Foram meses de tratamento em vão. Jamais consegui me lembrar do que se passara em Praga, nem explicar aquelas estranhas cicatrizes em meu corpo. Insistiam que eram resultado de autoflagelo, mas eu sabia não era isto. Elas tinham significado mais profundo e externo a mim. Jamais tive inclinações à automutilação. O ambiente asséptico, a maneira infantilizada como todos me tratavam, como se tivesse dois anos de idade, os remédios que meu organismo parecia rejeitar e saíam pelos meus poros, como suor frio. Sentia o cheiro deles em mim, nas cobertas do leito hospitalar. Sabia que não circulavam em meu organismo como esperado. Era como se tivesse anticorpos atentos, contra eles. Finalmente, fui liberado. Não identificaram sinais de que eu poderia fazer mal a mim ou a outras pessoas. Voltei para casa deprimido pela memória dos remédios e pela angustiante atmosfera da clínica.

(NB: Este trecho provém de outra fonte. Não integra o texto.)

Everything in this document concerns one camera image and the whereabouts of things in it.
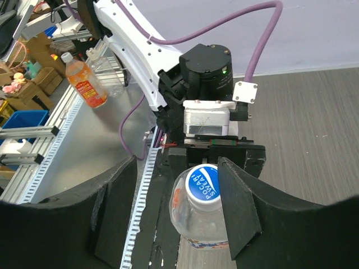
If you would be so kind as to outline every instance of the white wall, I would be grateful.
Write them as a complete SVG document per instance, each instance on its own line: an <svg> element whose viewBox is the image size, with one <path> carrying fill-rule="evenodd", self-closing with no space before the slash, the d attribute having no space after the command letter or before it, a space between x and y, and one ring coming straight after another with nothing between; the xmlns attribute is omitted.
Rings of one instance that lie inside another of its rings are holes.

Nunca me lembrei do que ocorreu em Praga, além do que aqui relatei. Ninguém me acredita. Dizem que é fantasia, delírio. Eu teria surtado. Mas eu sei que vivi o que vivi e, também, que vivi mais coisas do que sei. Sempre que ouço Smetana, vejo nitidamente a figura da jovem nua, pele muito alva, desenhada por fios vermelhos de sangue e cabelos ruivos. Ela olha para mim e eu me perco de mim por horas, dias a fio.
Sérgio Abranches é sociólogo, cientista político e escritor, autor de “Presidencialismo de coalizão” (Companhia das Letras, 2018).